Best Veggie Burgers. These are vegan, nut-free, and delicious. They remind me of an old-school GardenBurger. They are made of primarily quick oats, onion, and mushrooms, but my mushroom-hater spouse nonetheless approves. We eat them on English Muffins with cheese, lettuce, tomatoes, and quick pickles. Tastes like '98 - a pretty great year.

Cumin Tofu Stir-fry. (Link will only work if you're a NY Times subscriber, sorry.) Crunchy tofu with a dry-spice crust, heady portions of fresh garlic, ginger, and cilantro, and al dente cauliflower bites. The leftovers were even better, heated up in a 350-degree oven for 10 minutes. A dollop of salted plain yogurt on top doesn't hurt.

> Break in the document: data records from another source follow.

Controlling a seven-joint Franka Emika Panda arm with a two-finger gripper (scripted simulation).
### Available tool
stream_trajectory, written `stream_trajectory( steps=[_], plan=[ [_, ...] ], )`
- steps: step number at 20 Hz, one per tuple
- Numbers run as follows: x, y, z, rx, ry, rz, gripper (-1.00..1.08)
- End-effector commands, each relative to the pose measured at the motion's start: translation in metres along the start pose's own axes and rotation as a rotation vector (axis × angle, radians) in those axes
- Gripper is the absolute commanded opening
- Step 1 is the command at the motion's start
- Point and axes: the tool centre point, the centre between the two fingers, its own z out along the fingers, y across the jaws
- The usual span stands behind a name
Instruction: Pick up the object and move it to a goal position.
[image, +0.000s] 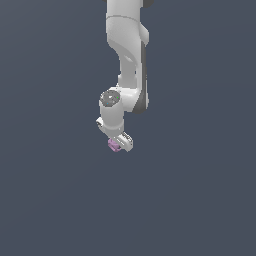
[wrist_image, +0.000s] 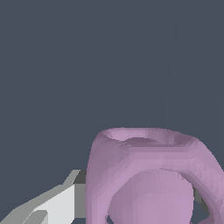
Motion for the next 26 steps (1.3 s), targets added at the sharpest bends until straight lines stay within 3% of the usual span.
stream_trajectory(
  steps=[1, 17, 26],
  plan=[
    [0.002, 0.0, -0.001, 0.0, 0.0, 0.0, -1.0],
    [0.066, 0.002, -0.048, -0.001, 0.0, 0.0, -1.0],
    [0.077, 0.001, -0.054, -0.001, -0.001, 0.0, -1.0]
  ],
)
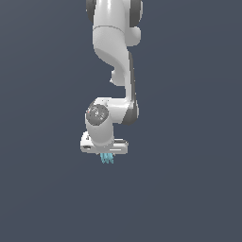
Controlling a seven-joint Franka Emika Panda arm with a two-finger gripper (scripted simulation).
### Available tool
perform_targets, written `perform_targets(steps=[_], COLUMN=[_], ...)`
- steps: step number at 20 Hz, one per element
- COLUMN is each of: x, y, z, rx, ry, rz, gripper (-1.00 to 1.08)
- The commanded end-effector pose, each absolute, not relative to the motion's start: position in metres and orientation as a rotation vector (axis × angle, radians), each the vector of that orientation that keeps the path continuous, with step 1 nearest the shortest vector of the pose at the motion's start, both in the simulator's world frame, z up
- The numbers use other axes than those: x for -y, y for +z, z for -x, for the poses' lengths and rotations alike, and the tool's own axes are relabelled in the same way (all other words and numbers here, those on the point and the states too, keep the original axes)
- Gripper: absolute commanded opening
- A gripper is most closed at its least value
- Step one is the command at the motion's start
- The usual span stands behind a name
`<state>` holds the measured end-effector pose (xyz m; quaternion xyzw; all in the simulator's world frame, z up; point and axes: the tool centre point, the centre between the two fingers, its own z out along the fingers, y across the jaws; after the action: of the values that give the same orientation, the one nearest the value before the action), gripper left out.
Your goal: Pick up the object and move it to a goal position.
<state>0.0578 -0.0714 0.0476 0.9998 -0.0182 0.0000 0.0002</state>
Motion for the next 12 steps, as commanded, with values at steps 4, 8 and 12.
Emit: perform_targets(steps=[4, 8, 12], x=[0.067, 0.053, 0.030], y=[0.053, 0.070, 0.098], z=[-0.058, -0.060, -0.063], rx=[0.057, 0.057, 0.057], ry=[0.000, 0.000, 0.000], rz=[-3.141, -3.141, -3.141], gripper=[-1.00, -1.00, -1.00])
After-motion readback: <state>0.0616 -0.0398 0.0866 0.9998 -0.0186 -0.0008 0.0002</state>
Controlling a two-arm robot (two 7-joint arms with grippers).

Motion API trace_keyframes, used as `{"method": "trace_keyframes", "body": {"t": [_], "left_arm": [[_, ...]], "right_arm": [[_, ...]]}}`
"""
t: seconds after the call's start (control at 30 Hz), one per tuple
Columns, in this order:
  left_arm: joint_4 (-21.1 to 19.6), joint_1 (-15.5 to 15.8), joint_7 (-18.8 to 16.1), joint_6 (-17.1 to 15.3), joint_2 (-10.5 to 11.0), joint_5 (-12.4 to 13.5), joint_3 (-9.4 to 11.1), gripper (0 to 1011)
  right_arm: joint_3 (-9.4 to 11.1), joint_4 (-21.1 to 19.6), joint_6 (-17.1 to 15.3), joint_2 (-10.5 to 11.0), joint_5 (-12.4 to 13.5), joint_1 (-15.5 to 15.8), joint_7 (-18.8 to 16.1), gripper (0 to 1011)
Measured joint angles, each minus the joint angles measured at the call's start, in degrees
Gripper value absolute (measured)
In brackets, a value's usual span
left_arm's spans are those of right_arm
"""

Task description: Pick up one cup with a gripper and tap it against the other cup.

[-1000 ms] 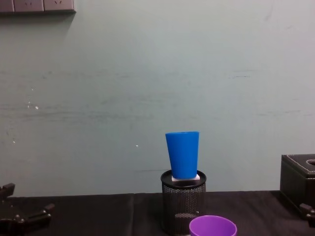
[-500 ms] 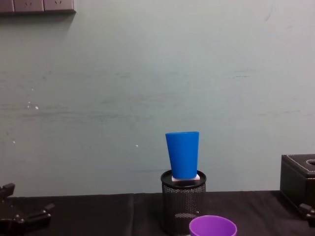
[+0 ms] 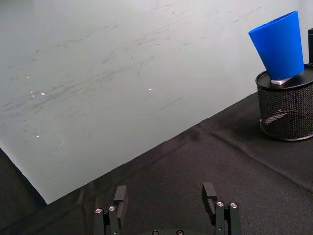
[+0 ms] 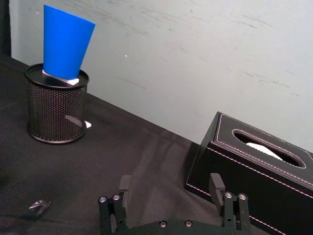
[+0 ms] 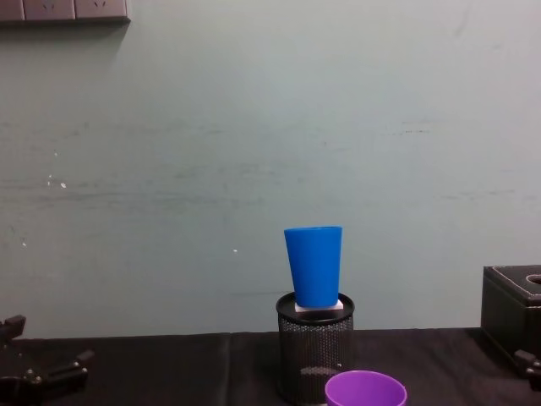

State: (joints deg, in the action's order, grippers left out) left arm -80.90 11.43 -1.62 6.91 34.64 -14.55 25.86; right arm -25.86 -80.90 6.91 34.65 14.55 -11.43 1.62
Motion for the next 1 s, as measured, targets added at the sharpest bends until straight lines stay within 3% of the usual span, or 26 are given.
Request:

Trail Mix Cookies. These are infinitely adaptable and invite experimentation and resourcefulness. I make them with seeds instead of nuts and have substituted cassava, tiger nut, and oat flours for the almond and they all work. No matter what flour I use, taste is earthy like trail mix; texture is soft like an underbaked cookie. 

Snickerdoodle Smoothie. Post-workout food of champions! I don't work out right now, so that was an inside joke with myself. (You crack me up, Self.) But it's delicious and has some vegetable in it, so obviously super healthy.

Peach Brown Betties. Heck yes I'm linking to my own blog! Perfectly-portioned pies without the fuss of pie dough (which, candidly, I have yet to master). 

And an array of vegan pancakes for the aspiring vegans and egg-allergic in our home:

Food52's Fluffy Vegan Pancakes. Makes hands-down the best diner-style fluffy pancakes I've ever seen without eggs. Graciously accommodating of any blueberries or chocolate chips that find their way into your batter. 

A Couple Cook's Nut-butter Vegan Pancakes. Still allergic to nuts here, so we use sunflower butter (though I bet almond or peanut butter would be even better). This recipe offers something a little different from the Food52 version; a little more depth. They brown beautifully albeit quickly - watch out with cast iron!

Banana-Oat Pancakes. These are amazing. Four ingredients plus pantry staples. Quick, quite filling, and - if you make silver-dollar-style ones - they are a good lunchbox addition. If you are feeding more than you or two, I recommend doubling the recipe. And you need a VitaMix or similar high-power blender.

I suspect we eat more pancakes than the average family.

Missing you all. Hope you're eating okay and finding occasional comfort in your kitchen.